Patrick Gerald McKenna, DL, FIBMS, FRSB, MRIA (born 10 December 1953), known informally and widely as Gerry McKenna, is a Chartered Biologist (CBiol, 1982) and Chartered Scientist (CSci, 2006) from Northern Ireland.

Professor McKenna, grew up in the townland of Lisbanlemneigh situated between Benburb and The Moy, County Tyrone and attended St Patrick's Academy, Dungannon, the New University of Ulster and the Queen's University Belfast. He is most well known for his long affiliation with the University of Ulster in Coleraine, where he was honoured with the Freedom of the Borough of Coleraine and as Coleraine Business Person of the Year, as well as being appointed Deputy Lieutenant and later Vice Lord Lieutenant for County Londonderry.
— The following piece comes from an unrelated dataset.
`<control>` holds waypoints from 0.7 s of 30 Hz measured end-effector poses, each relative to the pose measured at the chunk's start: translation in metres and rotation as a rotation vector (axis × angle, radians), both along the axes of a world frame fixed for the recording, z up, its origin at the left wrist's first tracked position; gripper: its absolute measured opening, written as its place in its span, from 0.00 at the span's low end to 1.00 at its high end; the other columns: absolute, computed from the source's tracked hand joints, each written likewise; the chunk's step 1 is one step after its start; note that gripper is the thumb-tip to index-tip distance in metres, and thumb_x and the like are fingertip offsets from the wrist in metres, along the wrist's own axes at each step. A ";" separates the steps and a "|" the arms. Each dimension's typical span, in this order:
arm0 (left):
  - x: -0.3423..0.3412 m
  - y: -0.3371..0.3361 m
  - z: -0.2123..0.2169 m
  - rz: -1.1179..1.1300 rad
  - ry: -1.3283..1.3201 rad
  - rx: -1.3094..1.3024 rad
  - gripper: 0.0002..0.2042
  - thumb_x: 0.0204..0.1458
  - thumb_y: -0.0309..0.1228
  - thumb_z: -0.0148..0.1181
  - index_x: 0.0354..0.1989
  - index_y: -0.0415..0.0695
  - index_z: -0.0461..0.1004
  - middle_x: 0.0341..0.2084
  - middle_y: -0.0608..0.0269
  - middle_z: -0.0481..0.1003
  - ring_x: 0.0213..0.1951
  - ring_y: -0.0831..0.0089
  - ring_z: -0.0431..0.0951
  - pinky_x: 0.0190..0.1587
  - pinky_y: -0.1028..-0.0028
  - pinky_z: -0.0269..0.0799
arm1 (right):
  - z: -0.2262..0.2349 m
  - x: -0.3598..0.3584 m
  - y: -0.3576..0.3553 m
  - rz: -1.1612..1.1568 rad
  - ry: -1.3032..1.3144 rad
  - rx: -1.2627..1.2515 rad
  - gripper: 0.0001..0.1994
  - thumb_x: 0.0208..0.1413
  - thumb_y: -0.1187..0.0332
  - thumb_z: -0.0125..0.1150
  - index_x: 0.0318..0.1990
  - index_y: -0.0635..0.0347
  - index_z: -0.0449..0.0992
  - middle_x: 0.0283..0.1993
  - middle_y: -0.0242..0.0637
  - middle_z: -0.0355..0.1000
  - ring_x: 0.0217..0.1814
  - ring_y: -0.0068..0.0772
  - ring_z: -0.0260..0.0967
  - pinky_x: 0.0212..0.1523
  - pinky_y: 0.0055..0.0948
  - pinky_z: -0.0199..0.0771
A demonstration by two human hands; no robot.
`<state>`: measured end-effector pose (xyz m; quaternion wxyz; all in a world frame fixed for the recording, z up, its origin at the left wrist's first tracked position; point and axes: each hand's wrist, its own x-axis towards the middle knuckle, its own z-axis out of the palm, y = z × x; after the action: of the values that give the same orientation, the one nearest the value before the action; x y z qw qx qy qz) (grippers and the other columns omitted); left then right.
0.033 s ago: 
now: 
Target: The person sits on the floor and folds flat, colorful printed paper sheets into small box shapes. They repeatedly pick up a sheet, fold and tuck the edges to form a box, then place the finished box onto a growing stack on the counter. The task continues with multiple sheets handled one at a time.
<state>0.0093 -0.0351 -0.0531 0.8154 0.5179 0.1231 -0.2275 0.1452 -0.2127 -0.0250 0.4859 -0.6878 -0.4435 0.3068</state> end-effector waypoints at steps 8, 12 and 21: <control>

==University of Ulster leadership==
During McKenna's successive tenures as founding Director of the Biomedical Sciences Research Centre, Head of Biological & Biomedical Sciences, Dean of Science, Pro Vice Chancellor (Research), and finally Vice Chancellor/President of the University of Ulster, the university became the foremost provider of healthcare programs (both undergraduate and postgraduate), and was top-ranked for research (5*) in Biomedical Sciences and Celtic Studies in the UK, one of only 20 universities to have two 5* ratings. It also became the largest university on the island of Ireland.
The university rose to 27th in Quality Research Funding (research power) in the UK and was shortlisted for Sunday Times University of the Year.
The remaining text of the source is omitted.